The blonde woman over the road was painting her front door in British racing green.

    ‘And about time,’ Emily Shanton told herself, finally letting her brilliant white net curtains drop into their usual position.  ‘Given she has visitors at all hours all week her house needs a decent spruce up. Mother said women who always had visitors could never be up to any good.  Mother was so right and on so many things.’

    Emily paused.  I shouldn’t have thought that.  Mother would’ve thought it.  She relished thinking nastily.  Mother was difficult.  Will I ever forget about her?  I won’t be like her. I won’t.  She was a tyrant.  I must make myself think nice thoughts.

    Emily went into her kitchen.  It was 4.00 p.m. and time for a cup of tea but she knew how to live properly unlike that woman over the road.

    No. Stop it.  Nice thoughts translate into nice deeds. Mind it was nice to be able to stop.  When Mother was alive, she had the tea break.  Emily had kept working, sipping at her PG Tips as she went.  Usually by the time Mother was satisfied, Emily’s tea was stone cold.  The same applied to dinner.

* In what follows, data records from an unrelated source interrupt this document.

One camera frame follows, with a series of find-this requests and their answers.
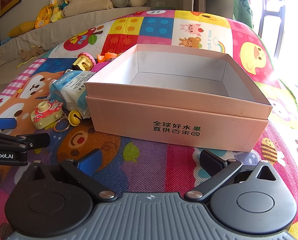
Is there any beige sofa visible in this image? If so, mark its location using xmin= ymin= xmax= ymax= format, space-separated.
xmin=0 ymin=6 xmax=152 ymax=100

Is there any colourful printed play mat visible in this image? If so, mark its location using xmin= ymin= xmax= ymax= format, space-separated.
xmin=0 ymin=10 xmax=298 ymax=240

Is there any gold figure with pink cap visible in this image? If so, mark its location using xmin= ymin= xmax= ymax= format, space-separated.
xmin=71 ymin=52 xmax=96 ymax=72

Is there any green printed cloth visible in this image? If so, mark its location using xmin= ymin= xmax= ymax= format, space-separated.
xmin=233 ymin=0 xmax=254 ymax=29

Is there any pink cardboard box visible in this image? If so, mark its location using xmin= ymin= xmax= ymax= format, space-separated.
xmin=85 ymin=44 xmax=273 ymax=153

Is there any blue tissue packet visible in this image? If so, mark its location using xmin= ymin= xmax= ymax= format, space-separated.
xmin=49 ymin=70 xmax=96 ymax=118

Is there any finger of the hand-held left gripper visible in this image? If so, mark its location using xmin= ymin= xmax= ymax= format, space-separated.
xmin=0 ymin=117 xmax=17 ymax=131
xmin=0 ymin=131 xmax=50 ymax=153

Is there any corn toy with orange husk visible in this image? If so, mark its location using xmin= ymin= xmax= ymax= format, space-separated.
xmin=97 ymin=52 xmax=120 ymax=63

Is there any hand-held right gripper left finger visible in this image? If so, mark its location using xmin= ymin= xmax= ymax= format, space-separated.
xmin=30 ymin=149 xmax=117 ymax=202

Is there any yellow orange striped plush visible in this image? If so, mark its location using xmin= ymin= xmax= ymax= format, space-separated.
xmin=35 ymin=5 xmax=52 ymax=29

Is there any yellow pillow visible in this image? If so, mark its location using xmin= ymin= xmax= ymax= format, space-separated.
xmin=7 ymin=21 xmax=36 ymax=38

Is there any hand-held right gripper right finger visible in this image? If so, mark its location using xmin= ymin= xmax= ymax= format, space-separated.
xmin=185 ymin=149 xmax=276 ymax=203

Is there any toy camera keychain with bell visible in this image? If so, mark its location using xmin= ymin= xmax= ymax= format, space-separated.
xmin=30 ymin=99 xmax=82 ymax=133

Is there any brown plush toy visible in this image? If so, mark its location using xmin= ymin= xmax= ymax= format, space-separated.
xmin=20 ymin=45 xmax=44 ymax=62

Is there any pink plastic toy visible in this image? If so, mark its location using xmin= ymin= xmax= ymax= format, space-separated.
xmin=91 ymin=62 xmax=107 ymax=73

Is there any yellow duck plush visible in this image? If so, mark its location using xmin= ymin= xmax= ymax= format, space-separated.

    Mind, Emily thought, Mother’s heart was stone cold.  I’ve often wondered what I ever did to bring this on.  Mother always did blame me for her troubles.  It wasn’t my fault.  She should’ve asked for help.  I’ve ended up lonely because of Mother.  I don’t want to stay lonely.  I won’t become Mother.  I know daughters are meant to do that but so help me I won’t.  
    Sitting at her pine table, Emily sipped tea from her best china.  The woman over the road always drank from a chipped brown mug.  Mother would have thought that dreadfully common.  She always thought mugs were for layabouts and builders and that there wasn’t much to choose between the two.  Mind Mother thought almost everything was common.  She was never too sure about me!  Mother had no friends.  I thought it sad then.  I have no friends.  I’ve got to do something about this. What can I do?  I suppose trying not to think dreadful thoughts is a useful start.  Perhaps the woman over the road is just down on her luck with regards to crockery.  Emily felt pleased with herself.  That had been a more conciliatory thought.  And if the woman over the road visited the shop Emily now worked in two days a week, she’d find plenty of reasonably priced crockery to replace that dreadful mug.  Perhaps I could offer her a small discount if she made the effort to visit.  Perhaps I could get her talking to me as I served her.  She does have a friendly looking face.  Unlike me.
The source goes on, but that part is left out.